Do you use SQL, Alteryx or any other tool to manipulate the data before you access it in Tableau ?
-
3. Re: How to remove duplicate records from extracted data
Don WiseAug 13, 2019 3:26 PM (in response to jesh d)
Hello Jesh,
Generally you can accomplish this with a FIXED LOD or you could use Tableau Prep Builder to ETL your data prior to bringing it into Tableau Desktop/Creator https://kb.tableau.com/articles/howto/removing-duplicate-data-in-tableau-prep . The following Tableau Desktop KB article addresses this. https://kb.tableau.com/articles/howto/removing-duplicate-data-with-lod-calculations So you could use something like: {Fixed [Unique Dimension]: MIN([Measure])} to suppress the duplicate rows. Best, Don
-
4. Re: How to remove duplicate records from extracted data
jesh d Aug 14, 2019 6:24 AM (in response to Hari Ankem)I have shared the sample data.It is same as the one in the sample .For duplicate records , only record ID is same and rest of the column values are same .I cannot share the data .Please advice .
-
5. Re: How to remove duplicate records from extracted data
jesh d Aug 14, 2019 6:26 AM (in response to Chris McClellan)I have 13 different csv files which i union in tableau . I have MS access but i didn't use it . I can remove the duplicates by opening each file in excel but i think there might be a easier way to do this in tableau .
-
6. Re: How to remove duplicate records from extracted data
jesh d Aug 14, 2019 6:39 AM (in response to Don Wise)Hi Don wise, as per the below expression :
{Fixed [Dimension 1],[Dimension 2], [Dimension 3]: MIN([Measure])}
In my case , should i put all the dimension/measure names as listed in the sample data .But iam not sure what to put in "MIN([?????]) " is it the record ID ?
-
7. Re: How to remove duplicate records from extracted data
Don WiseAug 14, 2019 6:58 AM (in response to jesh d)
Hi Jesh,
Yes, I'd use a unique identifier as possible. But no, not Record ID; that's what's causing the duplication. Each Record ID is different for each row; too unique. So, a MIN on Employee Number or Product Number. Hopefully there aren't any impacts with any related data involving dates (or amounts or other distinguishing values) in the data and what you're presenting as 'sample' doesn't have any additional columns/fields with unique values.

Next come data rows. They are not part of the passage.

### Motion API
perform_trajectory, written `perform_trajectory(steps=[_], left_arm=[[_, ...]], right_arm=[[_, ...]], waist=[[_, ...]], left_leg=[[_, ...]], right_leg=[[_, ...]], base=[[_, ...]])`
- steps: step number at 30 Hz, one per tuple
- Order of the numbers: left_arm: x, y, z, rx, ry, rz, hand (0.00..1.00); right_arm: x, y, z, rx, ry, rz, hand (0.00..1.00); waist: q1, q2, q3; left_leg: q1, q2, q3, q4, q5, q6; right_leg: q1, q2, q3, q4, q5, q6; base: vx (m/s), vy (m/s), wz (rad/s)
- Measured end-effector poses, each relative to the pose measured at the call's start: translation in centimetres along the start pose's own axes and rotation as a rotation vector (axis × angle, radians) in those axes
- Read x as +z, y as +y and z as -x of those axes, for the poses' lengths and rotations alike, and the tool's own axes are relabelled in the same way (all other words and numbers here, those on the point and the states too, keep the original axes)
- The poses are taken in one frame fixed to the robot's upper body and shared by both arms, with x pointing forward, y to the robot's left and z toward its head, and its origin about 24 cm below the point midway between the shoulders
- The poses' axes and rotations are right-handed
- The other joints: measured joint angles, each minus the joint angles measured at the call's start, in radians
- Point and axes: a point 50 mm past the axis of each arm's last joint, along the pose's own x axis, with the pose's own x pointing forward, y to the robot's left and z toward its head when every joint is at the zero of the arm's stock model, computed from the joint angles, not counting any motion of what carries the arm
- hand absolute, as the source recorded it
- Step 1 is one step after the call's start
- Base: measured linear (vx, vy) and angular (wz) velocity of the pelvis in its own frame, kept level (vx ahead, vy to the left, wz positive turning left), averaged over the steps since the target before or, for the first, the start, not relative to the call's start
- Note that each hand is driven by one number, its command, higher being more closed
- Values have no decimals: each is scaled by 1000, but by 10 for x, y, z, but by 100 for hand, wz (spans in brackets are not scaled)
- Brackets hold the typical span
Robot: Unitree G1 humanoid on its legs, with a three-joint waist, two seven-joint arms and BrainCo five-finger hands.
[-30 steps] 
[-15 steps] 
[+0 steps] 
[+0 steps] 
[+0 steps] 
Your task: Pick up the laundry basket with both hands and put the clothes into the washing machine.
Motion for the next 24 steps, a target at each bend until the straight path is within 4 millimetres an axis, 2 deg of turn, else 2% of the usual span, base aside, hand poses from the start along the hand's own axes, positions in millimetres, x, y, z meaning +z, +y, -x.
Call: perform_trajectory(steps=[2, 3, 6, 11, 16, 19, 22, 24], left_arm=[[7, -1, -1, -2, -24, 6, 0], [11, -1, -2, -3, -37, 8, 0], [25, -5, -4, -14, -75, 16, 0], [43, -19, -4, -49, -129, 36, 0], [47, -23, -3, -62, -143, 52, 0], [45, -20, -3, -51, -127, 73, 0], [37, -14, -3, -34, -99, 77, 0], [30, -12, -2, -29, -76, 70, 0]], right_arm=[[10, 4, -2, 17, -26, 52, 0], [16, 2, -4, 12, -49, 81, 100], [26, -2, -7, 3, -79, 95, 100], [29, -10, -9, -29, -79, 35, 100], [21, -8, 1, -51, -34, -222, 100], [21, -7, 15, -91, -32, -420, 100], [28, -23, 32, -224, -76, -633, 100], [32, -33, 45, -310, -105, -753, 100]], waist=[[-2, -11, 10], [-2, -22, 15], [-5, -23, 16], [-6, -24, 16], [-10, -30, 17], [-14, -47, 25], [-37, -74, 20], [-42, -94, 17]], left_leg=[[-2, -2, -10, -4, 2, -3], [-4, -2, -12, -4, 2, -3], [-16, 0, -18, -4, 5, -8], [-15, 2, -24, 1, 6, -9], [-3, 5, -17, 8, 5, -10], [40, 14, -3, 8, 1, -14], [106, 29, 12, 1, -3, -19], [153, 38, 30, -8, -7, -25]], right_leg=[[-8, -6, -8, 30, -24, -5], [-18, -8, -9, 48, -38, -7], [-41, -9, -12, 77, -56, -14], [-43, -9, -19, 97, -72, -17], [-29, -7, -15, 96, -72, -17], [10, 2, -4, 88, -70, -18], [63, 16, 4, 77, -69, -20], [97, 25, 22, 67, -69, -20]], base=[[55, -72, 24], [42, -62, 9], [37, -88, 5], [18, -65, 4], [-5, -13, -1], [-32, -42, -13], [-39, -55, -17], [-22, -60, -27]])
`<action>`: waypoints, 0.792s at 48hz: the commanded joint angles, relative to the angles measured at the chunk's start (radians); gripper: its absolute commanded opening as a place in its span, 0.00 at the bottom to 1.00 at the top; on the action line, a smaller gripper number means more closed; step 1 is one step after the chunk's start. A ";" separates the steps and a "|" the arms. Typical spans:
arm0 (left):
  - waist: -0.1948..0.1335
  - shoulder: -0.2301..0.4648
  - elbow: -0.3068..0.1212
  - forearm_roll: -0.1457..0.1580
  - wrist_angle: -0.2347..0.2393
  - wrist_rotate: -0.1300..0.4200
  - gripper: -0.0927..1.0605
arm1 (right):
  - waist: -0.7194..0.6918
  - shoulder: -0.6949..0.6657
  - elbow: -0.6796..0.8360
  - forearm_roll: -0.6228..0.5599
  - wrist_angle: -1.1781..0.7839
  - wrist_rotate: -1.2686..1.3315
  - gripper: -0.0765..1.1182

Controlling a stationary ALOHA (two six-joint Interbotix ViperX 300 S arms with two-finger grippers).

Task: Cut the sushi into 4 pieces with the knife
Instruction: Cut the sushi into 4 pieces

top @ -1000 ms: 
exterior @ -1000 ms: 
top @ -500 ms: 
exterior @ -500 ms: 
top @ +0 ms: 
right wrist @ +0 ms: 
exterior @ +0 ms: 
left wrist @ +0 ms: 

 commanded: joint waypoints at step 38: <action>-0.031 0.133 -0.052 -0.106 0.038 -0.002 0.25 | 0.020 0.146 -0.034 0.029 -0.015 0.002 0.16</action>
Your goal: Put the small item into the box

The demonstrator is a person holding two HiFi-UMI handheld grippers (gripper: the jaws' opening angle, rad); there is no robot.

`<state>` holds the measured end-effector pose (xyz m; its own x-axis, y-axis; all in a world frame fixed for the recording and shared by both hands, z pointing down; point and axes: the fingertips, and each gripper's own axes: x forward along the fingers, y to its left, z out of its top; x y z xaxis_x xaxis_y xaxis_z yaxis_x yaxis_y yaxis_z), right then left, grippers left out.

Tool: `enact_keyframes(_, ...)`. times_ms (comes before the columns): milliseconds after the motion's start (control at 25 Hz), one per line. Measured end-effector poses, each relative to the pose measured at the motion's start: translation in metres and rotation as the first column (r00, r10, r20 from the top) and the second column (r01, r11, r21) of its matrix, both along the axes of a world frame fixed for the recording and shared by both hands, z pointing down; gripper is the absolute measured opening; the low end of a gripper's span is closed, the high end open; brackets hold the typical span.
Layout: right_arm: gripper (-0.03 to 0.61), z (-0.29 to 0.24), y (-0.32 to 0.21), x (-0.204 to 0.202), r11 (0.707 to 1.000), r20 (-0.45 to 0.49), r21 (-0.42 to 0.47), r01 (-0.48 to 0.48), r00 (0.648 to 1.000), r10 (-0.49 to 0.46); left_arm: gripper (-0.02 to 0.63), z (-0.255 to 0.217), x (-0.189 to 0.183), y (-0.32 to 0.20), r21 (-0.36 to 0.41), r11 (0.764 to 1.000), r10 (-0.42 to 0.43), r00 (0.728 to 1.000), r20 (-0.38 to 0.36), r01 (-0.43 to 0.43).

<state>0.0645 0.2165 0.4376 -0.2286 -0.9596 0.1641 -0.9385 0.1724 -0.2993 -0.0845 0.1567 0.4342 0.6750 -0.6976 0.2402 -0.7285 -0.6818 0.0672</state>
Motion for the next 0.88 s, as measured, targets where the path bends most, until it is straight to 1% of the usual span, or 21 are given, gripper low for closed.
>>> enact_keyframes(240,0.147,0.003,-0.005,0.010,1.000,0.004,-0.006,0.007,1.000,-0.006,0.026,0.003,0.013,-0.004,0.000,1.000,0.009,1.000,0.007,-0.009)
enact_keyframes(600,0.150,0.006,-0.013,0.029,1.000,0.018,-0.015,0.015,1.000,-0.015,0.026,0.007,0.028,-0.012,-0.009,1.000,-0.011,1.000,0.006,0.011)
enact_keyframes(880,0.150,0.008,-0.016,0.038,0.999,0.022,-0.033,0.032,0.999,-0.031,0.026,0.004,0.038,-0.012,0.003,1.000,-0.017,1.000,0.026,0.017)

There's a reason you're getting a Unique Record ID for each row, so if I were you, the first thing I'd be asking to the producer of the data is why? And ask, whether there are additional data elements that you're not aware of which may play into your de-duplication efforts. I.e., if there are dates involved, and each date is different, then you have finely granulated transactional data and that will mean a different level of review prior to implementing a MIN on any field.
A MIN is essentially saying to Tableau, 'Give me the FIRST row record'. A MAX would be the opposite of that, "Give me the LAST row record found'.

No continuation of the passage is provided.